Science News

Microplastic To Be Mapped in The North Atlantic Ocean

Every day, thousands of tons of microplastic are washed from the EU coastline into the North Atlantic Ocean. Researchers now set out to investigate how harmful this is to the North Atlantic animals and environment.

Huge amounts of plastic float around in the worlds' oceans. There are large visible objects such as bags, bottles and fishing nets, and there are invisible, microscopic plastic fragments that can be found everywhere in the water column. The latter pose a potential threat to marine wildlife and the environment.

“The accumulation of microplastic in smaller marine animals can be a threat to the integrity of the entire marine ecosystem,” says Jamileh Javidpour, a marine ecologist at the University of Southern Denmark.

She is part of HOTMIC, a European research project, now joining forces to investigate the fate of microplastic in the North Atlantic Ocean.

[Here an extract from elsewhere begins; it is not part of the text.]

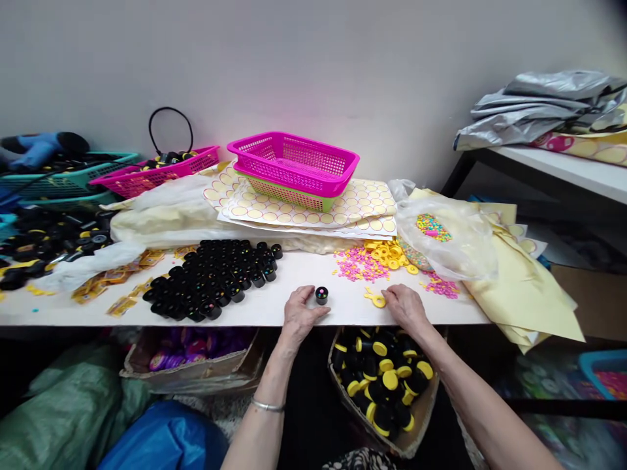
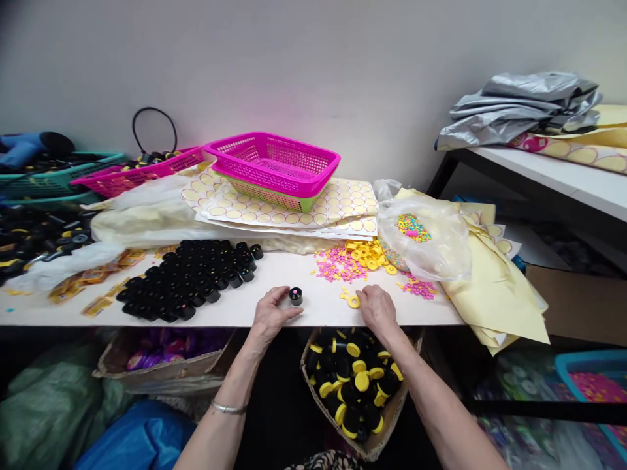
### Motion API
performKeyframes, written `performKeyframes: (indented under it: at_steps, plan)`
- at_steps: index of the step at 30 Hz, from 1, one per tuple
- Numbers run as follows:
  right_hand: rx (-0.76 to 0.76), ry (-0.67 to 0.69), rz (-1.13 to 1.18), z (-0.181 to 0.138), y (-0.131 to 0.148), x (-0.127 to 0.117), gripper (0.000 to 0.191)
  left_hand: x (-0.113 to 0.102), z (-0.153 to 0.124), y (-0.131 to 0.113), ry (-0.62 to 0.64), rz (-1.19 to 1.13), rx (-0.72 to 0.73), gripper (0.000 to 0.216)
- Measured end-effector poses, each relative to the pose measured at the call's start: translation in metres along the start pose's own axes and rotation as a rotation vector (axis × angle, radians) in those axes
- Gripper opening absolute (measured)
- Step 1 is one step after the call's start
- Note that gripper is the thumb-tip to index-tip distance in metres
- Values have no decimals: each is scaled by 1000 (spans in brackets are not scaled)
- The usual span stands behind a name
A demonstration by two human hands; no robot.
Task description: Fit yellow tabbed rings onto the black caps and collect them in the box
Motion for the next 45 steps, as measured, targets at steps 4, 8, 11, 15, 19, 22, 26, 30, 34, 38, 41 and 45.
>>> performKeyframes:
  at_steps: [4, 8, 11, 15, 19, 22, 26, 30, 34, 38, 41, 45]
  plan:
    - [-158, 55, -150, -11, 9, 4, 16, 6, -1, -4, -54, 185, 18, 48]
    - [-214, 14, 17, -15, 27, 8, 15, 5, -7, -14, -77, 234, 62, 30]
    - [-296, 47, 329, -15, 67, 15, 22, 4, -11, -19, -56, 250, 94, 25]
    - [-419, 176, 425, -14, 122, 33, 14, 3, -12, -21, -69, 276, 108, 18]
    - [-465, 214, 332, -11, 140, 45, 6, 4, -11, -20, -70, 260, 101, 11]
    - [-479, 234, 308, -10, 141, 47, 7, 1, -10, -17, -62, 194, 90, 12]
    - [-513, 244, 342, -13, 144, 45, 8, -11, -9, 0, -113, -210, -183, 36]
    - [-520, 246, 407, -15, 145, 46, 5, -7, -11, 5, -106, -586, -458, 32]
    - [-514, 266, 431, -15, 144, 47, 4, 3, -10, -1, -135, -634, -515, 33]
    - [-506, 278, 434, -13, 145, 45, 5, 8, -8, -7, -129, -616, -505, 28]
    - [-465, 286, 462, -10, 146, 45, 8, 9, -6, -8, -130, -611, -513, 30]
    - [-217, 299, 667, -7, 138, 51, 9, 11, -4, -4, -165, -592, -541, 30]
Point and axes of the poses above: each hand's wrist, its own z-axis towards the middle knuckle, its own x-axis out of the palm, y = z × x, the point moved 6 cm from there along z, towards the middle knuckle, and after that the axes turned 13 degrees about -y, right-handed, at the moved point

In Denmark, the project is co-funded by the Innovation Fund with DKK 2,497,500.

Estimates of plastic input to the ocean indicate that at least 1.71 million tons should reach global ocean gyres annually. Despite these theoretical reflections, it is still not known how much plastic debris floats at the ocean surface, or what mechanisms control plastic transport from land to the open ocean - let alone its fate when it reaches the open sea.

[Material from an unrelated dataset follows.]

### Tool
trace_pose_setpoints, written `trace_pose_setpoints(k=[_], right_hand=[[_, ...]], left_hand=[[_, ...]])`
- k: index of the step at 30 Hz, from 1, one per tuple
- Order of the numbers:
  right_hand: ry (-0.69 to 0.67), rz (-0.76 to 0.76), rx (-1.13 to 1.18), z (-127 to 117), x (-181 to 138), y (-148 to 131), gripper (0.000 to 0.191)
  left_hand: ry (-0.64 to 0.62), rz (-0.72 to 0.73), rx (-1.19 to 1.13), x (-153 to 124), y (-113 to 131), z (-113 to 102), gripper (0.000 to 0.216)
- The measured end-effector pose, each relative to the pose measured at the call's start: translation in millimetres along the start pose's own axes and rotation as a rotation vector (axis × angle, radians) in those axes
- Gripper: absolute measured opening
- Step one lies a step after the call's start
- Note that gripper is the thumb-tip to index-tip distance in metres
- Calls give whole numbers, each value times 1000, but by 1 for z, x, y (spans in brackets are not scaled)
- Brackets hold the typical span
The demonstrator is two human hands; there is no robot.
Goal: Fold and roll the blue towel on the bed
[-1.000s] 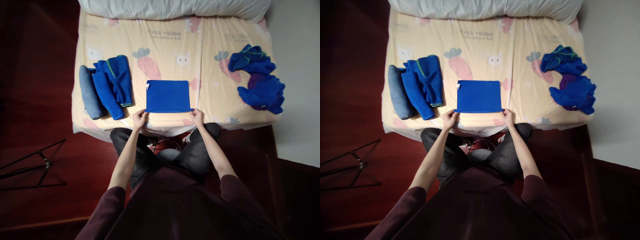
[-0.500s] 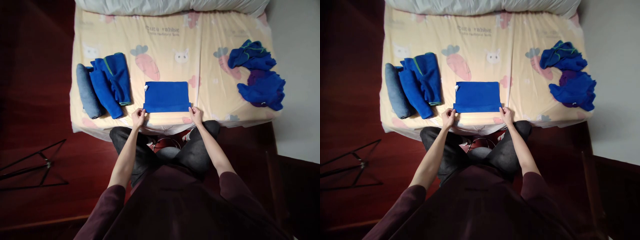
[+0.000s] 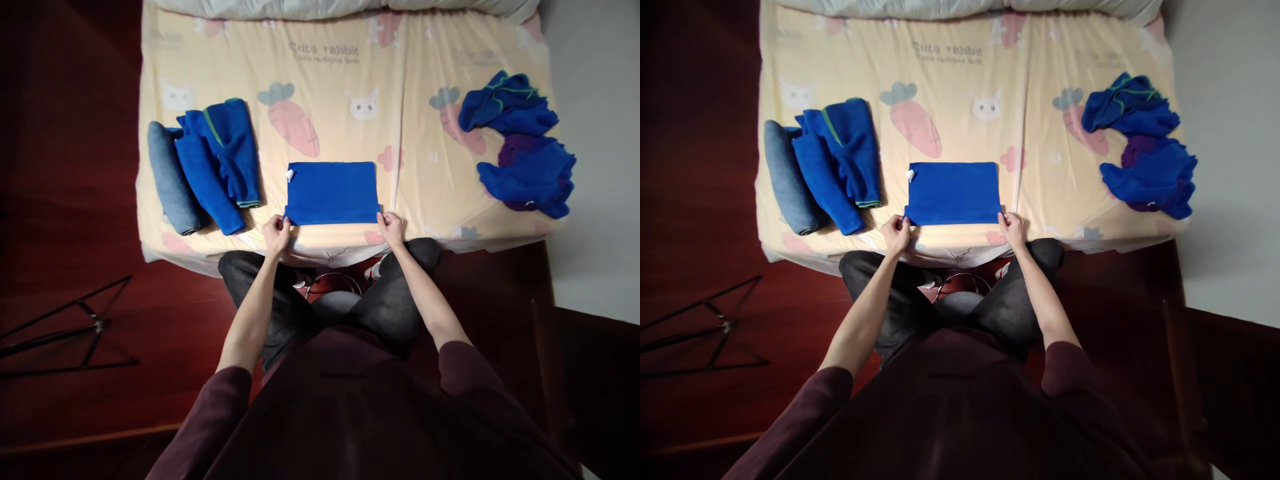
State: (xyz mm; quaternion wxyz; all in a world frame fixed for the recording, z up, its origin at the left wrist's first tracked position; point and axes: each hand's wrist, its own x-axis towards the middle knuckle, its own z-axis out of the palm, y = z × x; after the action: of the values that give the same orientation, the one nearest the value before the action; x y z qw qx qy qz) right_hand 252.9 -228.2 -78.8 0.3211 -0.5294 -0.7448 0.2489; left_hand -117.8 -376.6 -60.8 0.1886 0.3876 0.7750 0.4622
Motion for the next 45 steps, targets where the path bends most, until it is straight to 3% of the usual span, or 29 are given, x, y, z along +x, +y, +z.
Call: trace_pose_setpoints(k=[16,23,39,45], right_hand=[[59,41,-185,5,-4,-4,41],[121,-10,-225,10,-7,-1,46],[68,-3,-229,8,-7,-4,45],[87,22,-223,12,-9,0,37]], left_hand=[[27,-23,24,-2,12,-1,26],[-11,0,53,0,12,-1,28],[71,74,178,-5,6,7,29],[104,143,160,-9,-1,7,12]])
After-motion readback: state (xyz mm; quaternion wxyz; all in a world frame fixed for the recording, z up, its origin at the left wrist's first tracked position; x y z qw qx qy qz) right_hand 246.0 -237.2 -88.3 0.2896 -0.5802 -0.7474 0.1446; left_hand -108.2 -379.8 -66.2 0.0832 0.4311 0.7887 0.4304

HOTMIC´s mission is to investigate how plastic is transported in for example the water column and in deep sea sediments.

“Maybe microplastic particles are moved around in the ocean by microorganisms or marine animals; a small animal could ingest the microplastic particles and subsequently dispose of them as fecal pellets that sink into deeper water. Or maybe microorganisms grow on the surface of the microplastic particles, making them heavy and thus decrease their buoyancy,” says Javidpour.

Previous research done by Jamileh Javidpour and colleagues has shown that gelatinous zooplankton and jellyfish may be able to help capture microplastic particles in the ocean.

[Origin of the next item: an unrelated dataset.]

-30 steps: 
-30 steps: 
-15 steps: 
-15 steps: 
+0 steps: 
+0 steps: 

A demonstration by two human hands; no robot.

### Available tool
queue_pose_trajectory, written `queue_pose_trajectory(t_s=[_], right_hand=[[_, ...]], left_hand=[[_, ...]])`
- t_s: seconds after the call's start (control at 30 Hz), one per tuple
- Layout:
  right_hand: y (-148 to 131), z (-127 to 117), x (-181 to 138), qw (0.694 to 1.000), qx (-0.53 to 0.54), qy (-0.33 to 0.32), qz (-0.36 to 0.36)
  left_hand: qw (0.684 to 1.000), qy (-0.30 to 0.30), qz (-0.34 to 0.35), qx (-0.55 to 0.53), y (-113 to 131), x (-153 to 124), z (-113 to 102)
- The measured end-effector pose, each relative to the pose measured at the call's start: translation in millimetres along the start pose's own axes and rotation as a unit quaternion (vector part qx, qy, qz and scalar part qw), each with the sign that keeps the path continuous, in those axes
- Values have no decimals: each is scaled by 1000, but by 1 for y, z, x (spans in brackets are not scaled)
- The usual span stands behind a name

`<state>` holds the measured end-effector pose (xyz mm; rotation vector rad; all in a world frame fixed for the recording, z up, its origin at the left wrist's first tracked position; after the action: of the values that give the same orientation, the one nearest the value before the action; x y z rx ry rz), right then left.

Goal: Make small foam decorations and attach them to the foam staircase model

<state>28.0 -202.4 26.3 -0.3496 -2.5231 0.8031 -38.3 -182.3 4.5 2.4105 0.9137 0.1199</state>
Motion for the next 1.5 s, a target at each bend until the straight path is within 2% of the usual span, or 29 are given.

These animals could play a significant role in capturing marine particles including microplastic through the water column. The mucus that jellyfish release during reproduction, defense, or as stress response is highly efficient at trapping micro- and nano-sized particles.

Javidpour further comments “We lack quantitative and observationally data on the mechanisms involved and their relative contribution to plastic debris loss from ocean surface.”

The title of the project is HOTMIC (Horizontal and vertical oceanic distribution, transport, and impact of microplastics). It is part of the joint-European collaboration The Joint Programming Initiative Healthy and Productive Seas and Oceans (JPI Oceans).